Standing up for history

To The Sunday Times

In 1960s Oxford I would see Cecil Rhodes’s statue, think how wrong he was and walk on. That is life in an open, tolerant country: bits of our history are sticking up everywhere, and we are free to admire, condemn or laugh at them. I prefer that to a country in which public art has to conform to a prevailing ideology.

Mike Lynch, Cambridge,  (The Week. 7 September 2019)

Well said!  As an historian I am aghast at the petty and narrow-mindedness of people who claim to be educated, but want to expunge the memory of those they don’t fancy.

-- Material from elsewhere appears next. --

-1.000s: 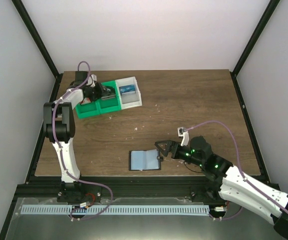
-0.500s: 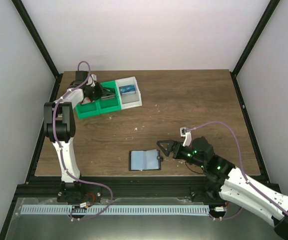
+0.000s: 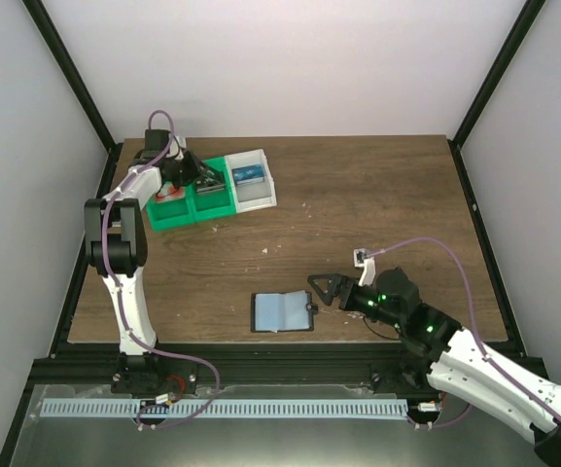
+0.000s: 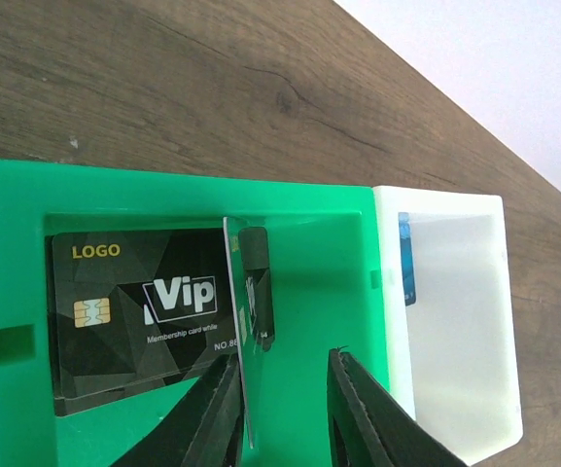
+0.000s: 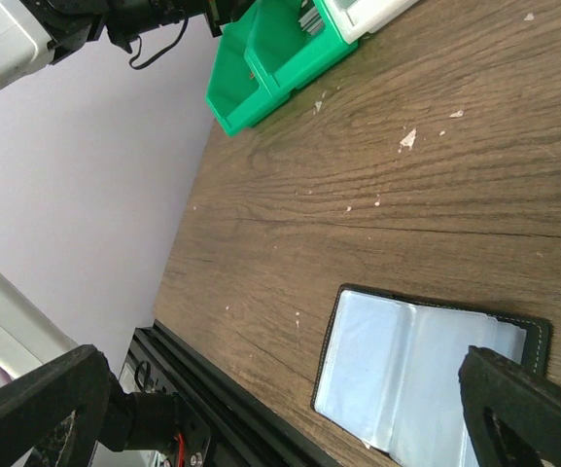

Historians have to study large numbers of people whose views and actions are anathema to them. I spent a year on Germany and Hitler, and the Second World War.  Disgusting mass murderer, Hitler, but he is nonetheless part of history, and he rose to power for a reason.  Were we to expunge him from the history books it wouldn’t surprise me to learn that over-delicate students then refused  to learn about Stalin, Pol Pot (who?), Mao and others like them.

Cecil Rhodes was not a nice human being, but he is a fact.  Get rid of everything that reminds you of conquerorsand mass killers,  and public memory of them fades. Look around the world at the current number of ruthless would-be dictators and their enablers, and remind yourself of the chronic ignorance of history among the enabling populace who display an indifference to long- existing institutions.  There! You have your answer.  We are doing it to ourselves.